Change Data Capture (CDC) in Databricks

Change Data Capture or CDC refers to the process of identifying and capturing changes made to data in the data source and then delivering those changes to the target.

Those changes could be obviously new records to be inserted from the source to the target. Updated records in the source that need to be reflected in the target. Or deleted records in the source that must be deleted in the target.

Changes are logged at the source as events that contain both the data of the records along with metadata information. These metadata indicate whether the specified record was inserted, updated or deleted.

In addition to a version number or timestamp indicating the order in which changes happened.

Here is an example of CDC events need to be applied on our target table.

Notice here, France, for example, has two records, so we need to apply the most recent change.

Canada needs to be deleted. So we don’t need to send all the data of the record.

Lastly, USA and India are new records need to be inserted.

Here we see the changes applied on our target table.

We don’t see the record of Canada as it has been deleted.

Such a CDC feed could be received from the source as a data stream or simply in JSON files, for example.

In Delta Lake, you can process CDC feed using the MERGE INTO command.

Remember, MERGE INTO command allows you to merge a set of updates, insertions and deletions based on a source table into a target delta table.

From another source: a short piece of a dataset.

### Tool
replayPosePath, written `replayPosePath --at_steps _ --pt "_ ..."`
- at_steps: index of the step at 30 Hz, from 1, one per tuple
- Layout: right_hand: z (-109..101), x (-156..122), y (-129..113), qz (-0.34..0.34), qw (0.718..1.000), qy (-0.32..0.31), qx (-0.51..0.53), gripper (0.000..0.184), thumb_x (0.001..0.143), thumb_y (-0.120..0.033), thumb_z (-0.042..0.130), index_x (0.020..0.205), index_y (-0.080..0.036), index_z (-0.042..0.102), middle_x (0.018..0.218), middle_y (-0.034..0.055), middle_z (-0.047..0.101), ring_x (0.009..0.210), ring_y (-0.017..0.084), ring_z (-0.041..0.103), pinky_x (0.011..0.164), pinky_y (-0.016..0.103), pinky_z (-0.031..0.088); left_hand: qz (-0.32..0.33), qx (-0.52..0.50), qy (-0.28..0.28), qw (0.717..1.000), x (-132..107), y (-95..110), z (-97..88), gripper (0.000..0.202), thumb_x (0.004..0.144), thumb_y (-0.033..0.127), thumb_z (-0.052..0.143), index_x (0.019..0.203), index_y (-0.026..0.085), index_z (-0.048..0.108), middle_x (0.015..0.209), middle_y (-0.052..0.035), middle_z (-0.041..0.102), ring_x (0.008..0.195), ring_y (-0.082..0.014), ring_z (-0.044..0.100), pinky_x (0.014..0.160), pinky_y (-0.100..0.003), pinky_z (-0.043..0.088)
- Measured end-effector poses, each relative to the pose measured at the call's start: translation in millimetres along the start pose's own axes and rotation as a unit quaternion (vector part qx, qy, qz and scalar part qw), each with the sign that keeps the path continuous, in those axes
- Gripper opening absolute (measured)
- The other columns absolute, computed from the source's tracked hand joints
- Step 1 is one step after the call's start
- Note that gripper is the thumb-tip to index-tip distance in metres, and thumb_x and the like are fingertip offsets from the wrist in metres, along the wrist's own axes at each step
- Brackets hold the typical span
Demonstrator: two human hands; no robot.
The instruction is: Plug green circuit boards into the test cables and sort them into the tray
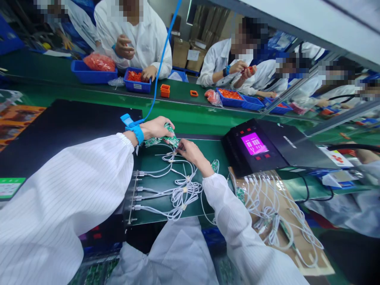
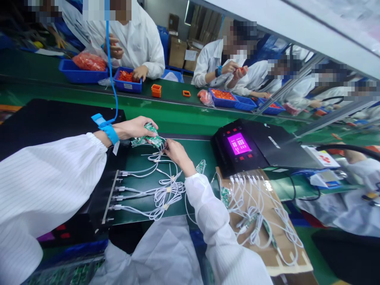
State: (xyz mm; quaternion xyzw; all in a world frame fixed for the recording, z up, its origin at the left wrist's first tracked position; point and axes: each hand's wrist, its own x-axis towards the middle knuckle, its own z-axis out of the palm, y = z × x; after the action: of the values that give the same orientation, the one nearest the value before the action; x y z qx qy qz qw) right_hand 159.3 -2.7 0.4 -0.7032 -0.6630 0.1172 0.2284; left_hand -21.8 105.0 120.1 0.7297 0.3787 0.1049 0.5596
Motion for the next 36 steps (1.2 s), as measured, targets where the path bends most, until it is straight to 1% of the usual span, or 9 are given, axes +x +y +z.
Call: replayPosePath --at_steps 3,8,13,17,20,25,29,32,36 --pt "-2 1 7 -0.046 0.998 -0.033 0.006 0.012 0.087 -0.016 0.076 0.095 -0.021 0.068 0.085 0.0040 0.072 0.085 0.021 0.064 0.079 0.030 0.047 -0.001 0.001 0.008 1.000 0 0 0.4 0.024 0.076 0.009 0.080 0.093 0.020 0.068 0.071 0.0006 0.070 0.067 -0.0197 0.072 0.073 -0.031 0.055" --pt "-11 0 17 -0.087 0.996 -0.029 -0.015 0.008 0.091 -0.013 0.067 0.090 -0.020 0.069 0.090 0.0058 0.071 0.091 0.022 0.062 0.089 0.036 0.048 -0.009 0.000 0.019 1.000 -2 4 0.6 0.029 0.072 0.008 0.084 0.093 0.021 0.070 0.069 0.0013 0.069 0.074 -0.0214 0.074 0.076 -0.031 0.055" --pt "-30 -12 28 -0.046 0.989 0.103 0.091 0.010 0.098 -0.030 0.060 0.094 -0.022 0.065 0.098 0.0072 0.069 0.095 0.023 0.064 0.094 0.040 0.050 -0.011 -0.045 0.034 0.998 -3 7 2.4 0.027 0.075 0.006 0.082 0.095 0.018 0.069 0.072 -0.0005 0.070 0.074 -0.0223 0.074 0.079 -0.036 0.058" --pt "-39 -19 38 0.035 0.935 0.178 0.305 0.033 0.097 -0.056 0.059 0.106 -0.025 0.054 0.094 0.0037 0.069 0.082 0.018 0.067 0.085 0.036 0.056 -0.004 -0.058 0.032 0.998 -3 7 1.9 0.026 0.074 0.008 0.085 0.092 0.017 0.070 0.074 -0.0014 0.072 0.075 -0.0211 0.074 0.079 -0.036 0.059" --pt "-43 -21 39 0.060 0.903 0.213 0.368 0.045 0.090 -0.065 0.064 0.109 -0.026 0.053 0.087 0.0000 0.067 0.074 0.015 0.064 0.076 0.032 0.056 -0.009 -0.066 0.028 0.997 0 5 -0.1 0.030 0.072 0.010 0.089 0.095 0.016 0.071 0.080 -0.0050 0.075 0.077 -0.0230 0.076 0.079 -0.036 0.059" --pt "-44 -24 23 0.052 0.910 0.220 0.347 0.044 0.094 -0.068 0.058 0.102 -0.025 0.063 0.079 -0.0019 0.059 0.065 0.013 0.054 0.062 0.027 0.047 -0.023 -0.128 0.011 0.991 3 5 -1.2 0.035 0.071 0.008 0.090 0.100 0.015 0.072 0.086 -0.0074 0.076 0.077 -0.0224 0.077 0.079 -0.035 0.061" --pt "-41 -30 -1 0.024 0.920 0.210 0.331 0.044 0.093 -0.066 0.062 0.102 -0.023 0.071 0.089 0.0029 0.068 0.079 0.017 0.062 0.074 0.031 0.051 -0.039 -0.150 0.013 0.988 0 10 0.3 0.039 0.071 0.002 0.088 0.104 0.014 0.070 0.082 -0.0060 0.076 0.074 -0.0197 0.076 0.078 -0.033 0.062" --pt "-38 -33 -17 0.010 0.926 0.239 0.294 0.041 0.095 -0.062 0.061 0.102 -0.024 0.074 0.098 0.0065 0.071 0.088 0.020 0.064 0.083 0.034 0.053 -0.031 -0.142 0.016 0.989 -3 13 0.8 0.037 0.074 -0.001 0.085 0.104 0.012 0.069 0.080 -0.0054 0.075 0.070 -0.0176 0.074 0.077 -0.032 0.062" --pt "-36 -35 -29 0.030 0.926 0.292 0.238 0.037 0.098 -0.057 0.060 0.099 -0.024 0.076 0.091 0.0052 0.067 0.078 0.018 0.058 0.076 0.033 0.051 -0.004 -0.137 0.034 0.990 1 9 -0.2 0.037 0.074 0.002 0.085 0.103 0.014 0.067 0.079 -0.0039 0.073 0.069 -0.0182 0.073 0.075 -0.033 0.063"
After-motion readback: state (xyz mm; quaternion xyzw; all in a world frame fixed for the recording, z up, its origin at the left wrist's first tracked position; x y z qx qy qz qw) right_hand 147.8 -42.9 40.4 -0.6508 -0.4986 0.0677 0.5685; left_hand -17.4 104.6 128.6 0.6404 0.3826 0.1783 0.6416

However, Merge operations cannot be performed if multiple source rows matched and attempted to modify the same target row in the delta table.

So if your CDC feed has multiple updates for the same key, like in our France example previously, this will generate an exception.

To avoid this error, you need to ensure that you are merging only the most recent changes.

This can be achieved using the rank window function.

rank().over(window)

This ranking function assigns a rank number for each row within a window.

What is Window?

A window is a group of records having the same partitioning key, and sorted by an ordering column in descending order.

So the most recent record for each key will have the rank 1.

Now we can filter to keep only records having rank equal 1 and merge them into our target table using MERGE INTO command.

Processing CDC Feed (Hands On)

We are going to process, Change Data Capture or CDC.

We will create our customers silver table.

The data in the customers topic contains complete row output from a Change Data Capture feed. The changes captured are either insert, update or delete.

Let us take a look on our customers data.

from pyspark.sql import functions as F

schema = "customer_id STRING, email STRING, first_name STRING, last_name STRING, gender STRING, street STRING, city STRING, country_code STRING, row_status STRING, row_time timestamp"

customers_df = (spark.table("bronze")
                 .filter("topic = 'customers'")
                 .select(F.from_json(F.col("value").cast("string"), schema).alias("v"))
                 .select("v.*")
                 .filter(F.col("row_status").isin(["insert", "update"])))

display(customers_df)

Here as before we filter for the customers topic.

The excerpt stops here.